■ **Exercise**
Each line from the opening of the listing below through the line that contains "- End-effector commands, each" is to be output exactly as written.

■ **Extracted material**
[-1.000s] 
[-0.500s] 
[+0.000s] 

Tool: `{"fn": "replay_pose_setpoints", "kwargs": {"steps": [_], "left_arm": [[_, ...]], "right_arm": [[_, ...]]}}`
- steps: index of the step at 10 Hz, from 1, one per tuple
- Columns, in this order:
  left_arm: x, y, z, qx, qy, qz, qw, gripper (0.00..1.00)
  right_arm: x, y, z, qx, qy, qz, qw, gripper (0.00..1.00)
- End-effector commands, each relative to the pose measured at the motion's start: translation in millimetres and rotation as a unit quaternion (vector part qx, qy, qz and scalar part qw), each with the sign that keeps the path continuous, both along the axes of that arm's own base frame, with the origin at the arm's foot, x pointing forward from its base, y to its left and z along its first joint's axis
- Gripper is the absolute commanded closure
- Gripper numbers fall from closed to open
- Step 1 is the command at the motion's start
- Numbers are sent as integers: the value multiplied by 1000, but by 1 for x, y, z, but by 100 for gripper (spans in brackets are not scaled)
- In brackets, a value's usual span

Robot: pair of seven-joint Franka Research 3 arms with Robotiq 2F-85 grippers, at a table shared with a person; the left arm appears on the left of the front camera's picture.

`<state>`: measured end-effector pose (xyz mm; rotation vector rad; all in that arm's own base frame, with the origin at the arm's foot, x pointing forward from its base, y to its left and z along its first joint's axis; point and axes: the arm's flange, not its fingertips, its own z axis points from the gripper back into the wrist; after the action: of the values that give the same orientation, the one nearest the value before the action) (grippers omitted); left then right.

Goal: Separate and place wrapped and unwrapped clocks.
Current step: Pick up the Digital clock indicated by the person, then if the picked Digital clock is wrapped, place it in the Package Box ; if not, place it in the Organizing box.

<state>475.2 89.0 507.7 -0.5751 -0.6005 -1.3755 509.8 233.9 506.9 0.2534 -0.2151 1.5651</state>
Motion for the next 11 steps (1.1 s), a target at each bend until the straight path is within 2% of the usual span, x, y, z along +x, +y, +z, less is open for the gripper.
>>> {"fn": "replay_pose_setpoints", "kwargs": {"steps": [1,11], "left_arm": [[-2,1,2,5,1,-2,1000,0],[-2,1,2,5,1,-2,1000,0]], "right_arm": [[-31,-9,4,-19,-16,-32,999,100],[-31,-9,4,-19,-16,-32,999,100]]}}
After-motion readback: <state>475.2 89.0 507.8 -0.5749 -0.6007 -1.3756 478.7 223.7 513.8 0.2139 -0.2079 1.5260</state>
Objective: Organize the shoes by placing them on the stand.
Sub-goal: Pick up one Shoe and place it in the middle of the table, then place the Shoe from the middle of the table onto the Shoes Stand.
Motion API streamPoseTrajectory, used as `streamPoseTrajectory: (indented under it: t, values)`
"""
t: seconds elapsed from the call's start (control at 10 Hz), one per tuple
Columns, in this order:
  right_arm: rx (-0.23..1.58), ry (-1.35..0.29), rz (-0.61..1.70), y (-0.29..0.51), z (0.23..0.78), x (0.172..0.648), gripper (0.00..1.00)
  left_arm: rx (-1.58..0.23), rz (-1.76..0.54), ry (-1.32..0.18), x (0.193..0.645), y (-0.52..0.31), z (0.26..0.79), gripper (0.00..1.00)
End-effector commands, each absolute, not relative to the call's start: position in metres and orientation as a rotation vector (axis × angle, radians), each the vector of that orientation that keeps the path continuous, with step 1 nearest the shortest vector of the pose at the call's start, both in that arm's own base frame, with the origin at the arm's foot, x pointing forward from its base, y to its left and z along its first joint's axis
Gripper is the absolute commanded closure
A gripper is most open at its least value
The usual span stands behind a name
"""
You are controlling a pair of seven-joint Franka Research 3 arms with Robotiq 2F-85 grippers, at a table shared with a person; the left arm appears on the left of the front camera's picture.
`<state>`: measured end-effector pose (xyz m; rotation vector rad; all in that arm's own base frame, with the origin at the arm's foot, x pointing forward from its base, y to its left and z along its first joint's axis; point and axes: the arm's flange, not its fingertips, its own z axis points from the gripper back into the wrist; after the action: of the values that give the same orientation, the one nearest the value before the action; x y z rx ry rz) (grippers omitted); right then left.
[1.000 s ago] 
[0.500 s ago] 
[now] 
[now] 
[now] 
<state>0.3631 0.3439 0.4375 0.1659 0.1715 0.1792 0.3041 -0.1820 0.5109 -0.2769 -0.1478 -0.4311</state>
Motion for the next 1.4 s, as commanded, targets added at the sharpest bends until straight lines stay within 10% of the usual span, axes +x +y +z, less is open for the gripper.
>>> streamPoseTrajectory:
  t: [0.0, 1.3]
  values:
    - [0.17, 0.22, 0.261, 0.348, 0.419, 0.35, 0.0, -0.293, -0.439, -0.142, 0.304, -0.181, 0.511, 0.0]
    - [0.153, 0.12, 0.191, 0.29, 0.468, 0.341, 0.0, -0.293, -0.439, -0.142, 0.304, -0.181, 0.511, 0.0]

■ **Exercise solution**
[-1.000s] 
[-0.500s] 
[+0.000s] 

Tool: `{"fn": "replay_pose_setpoints", "kwargs": {"steps": [_], "left_arm": [[_, ...]], "right_arm": [[_, ...]]}}`
- steps: index of the step at 10 Hz, from 1, one per tuple
- Columns, in this order:
  left_arm: x, y, z, qx, qy, qz, qw, gripper (0.00..1.00)
  right_arm: x, y, z, qx, qy, qz, qw, gripper (0.00..1.00)
- End-effector commands, each relative to the pose measured at the motion's start: translation in millimetres and rotation as a unit quaternion (vector part qx, qy, qz and scalar part qw), each with the sign that keeps the path continuous, both along the axes of that arm's own base frame, with the origin at the arm's foot, x pointing forward from its base, y to its left and z along its first joint's axis

No more output is expected here.